最近「スズメバチがいるから立入禁止」みたいなのをよく見かけるようになったのだが、スズメバチが増えているのか、増えてはいないが、怪しい中年男性みたいな存在の絶対数が減って、相対的にスズメバチに意識がフォーカスするようになってきたのかはわからない。
そして木を縛ったりするのも見かけたことがあるが、こういうのがないと寂しいと思うので、来年以降も二番煎じでもなんでもいいので木を縛って「いつもの木がこんなになって……」という予定調和的な困惑を与えてほしい。
これもアイデアは非常にシンプルだが、存在感があってすてきなので、来年も同じ展示をお願いしたい。
そしてこれは遠くから見たら生えているように見える。
……が、近づくと切り株のまわりを囲むように葉が植えられていて感動した。切り株の寂しい感じが一掃されていた。
また、祈りを捧げたくなるようなオブジェもあって、通年でここにあったらいいと思った。
木にグロテスクな加工がされていてアール・ブリュットみたいやな……と思ったら椎茸の原木だった。生えてきたらより素晴らしい造形になるに違いない。
公園の中に、おそらく昔からある神社が囲われて入れなくなっているのだが、鳥居が色鮮でアートと見分けがつかない。
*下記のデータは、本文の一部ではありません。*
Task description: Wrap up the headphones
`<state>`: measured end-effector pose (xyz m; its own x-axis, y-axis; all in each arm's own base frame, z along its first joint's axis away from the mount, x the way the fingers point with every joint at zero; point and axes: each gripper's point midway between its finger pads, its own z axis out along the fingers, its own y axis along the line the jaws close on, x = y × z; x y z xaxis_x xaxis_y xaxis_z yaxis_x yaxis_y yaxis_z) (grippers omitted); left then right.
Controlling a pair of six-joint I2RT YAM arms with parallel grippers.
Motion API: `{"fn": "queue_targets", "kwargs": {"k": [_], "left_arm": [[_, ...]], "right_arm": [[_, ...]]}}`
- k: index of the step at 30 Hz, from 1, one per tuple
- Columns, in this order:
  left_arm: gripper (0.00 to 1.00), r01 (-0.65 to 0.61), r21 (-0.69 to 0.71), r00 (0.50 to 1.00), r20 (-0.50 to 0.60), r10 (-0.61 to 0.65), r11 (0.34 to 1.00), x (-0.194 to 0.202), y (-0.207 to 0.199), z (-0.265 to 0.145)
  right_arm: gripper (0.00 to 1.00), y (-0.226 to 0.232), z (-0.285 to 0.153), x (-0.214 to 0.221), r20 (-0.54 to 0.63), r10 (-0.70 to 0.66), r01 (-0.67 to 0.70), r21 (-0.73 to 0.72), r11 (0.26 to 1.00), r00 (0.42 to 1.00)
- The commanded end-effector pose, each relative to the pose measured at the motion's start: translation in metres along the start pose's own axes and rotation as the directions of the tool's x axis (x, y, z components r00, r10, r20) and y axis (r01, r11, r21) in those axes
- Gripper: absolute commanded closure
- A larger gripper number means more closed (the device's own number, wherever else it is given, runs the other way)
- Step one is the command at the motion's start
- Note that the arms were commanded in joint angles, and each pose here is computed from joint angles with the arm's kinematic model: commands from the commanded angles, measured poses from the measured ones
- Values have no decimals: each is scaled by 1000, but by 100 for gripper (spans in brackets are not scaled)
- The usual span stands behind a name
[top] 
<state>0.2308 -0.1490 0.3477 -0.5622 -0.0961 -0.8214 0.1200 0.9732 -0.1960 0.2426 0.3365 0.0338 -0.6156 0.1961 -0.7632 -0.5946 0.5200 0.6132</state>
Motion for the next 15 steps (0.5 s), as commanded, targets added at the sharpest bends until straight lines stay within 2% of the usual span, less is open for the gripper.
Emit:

これは完全にどこまでがアートなのかわからなかった。三角コーンは接近を禁止するためのものに見える。
しかし、近づくとケーヨーデイツーのシールが思わせぶりに貼ってあって、木のオブジェと対照させるためのオブジェなのかもしれない。
ここを斜面ではなく公園にしているのは橋と池であるが、池も容赦なく謎のオブジェに占拠されていて胸のすく思いである。
橋は、少なくとも今はそのまま進んでもスズメバチ出現ゾーンで通行禁止になっているので引き返すほかない。
この橋自体、経年劣化でそろそろ再築が望ましいが、いまや行って戻るだけの機能しかもたない橋の補修に多摩市は公費を使ってくれるだろうか……こういうときのために、わたしはふるさと納税を我慢していて、多摩中央公園近辺のリニューアルが順調なことを喜んでもいる。
また、ここにはむかし武家屋敷があったらしい。このことをもって心霊スポットとみなされてもいるのだが、人がそんなに多くないのがこのせいだとしたらありがたい。
遊べる展示もあった。
押しこむと泡が出てくるのだが、「押しこむ」と「泡が出る」の因果関係について、頭では理解していても視覚化されるとちょっとした魔法のように思えた。
いちばんびっくりしたのはこれで、遠くから見ると宙に浮いているように見えた。
これは作品ではなくてバリケード……のはず。
なぜ長方形のところだけ錆びていないのだろうと思って触ってみたら、透明なテープが貼ってあって、保護されていたから酸化を免れたと理解した。
どこまでが日常の風景でどこまでがアートなのかがわからなくなってくるが、美しいと思うものは何なのか、アートとアートでないものたちから問いかけられているような気分になった。われわれが鑑賞者なのか生活者なのかもわからない。強いて言うなら生活の中に鑑賞が含まれていて、鑑賞という行為も必ずしも一方的に見つめるだけではなく、相互的なものだと思う。
よく見ると安全上問題があるものもあって、「子供が怪我をしたらどうするんだ」などと野暮なことを言いはじめたらたちまち終了してしまうかもしれないが、長く続けてほしいし他でも見たいと思っている。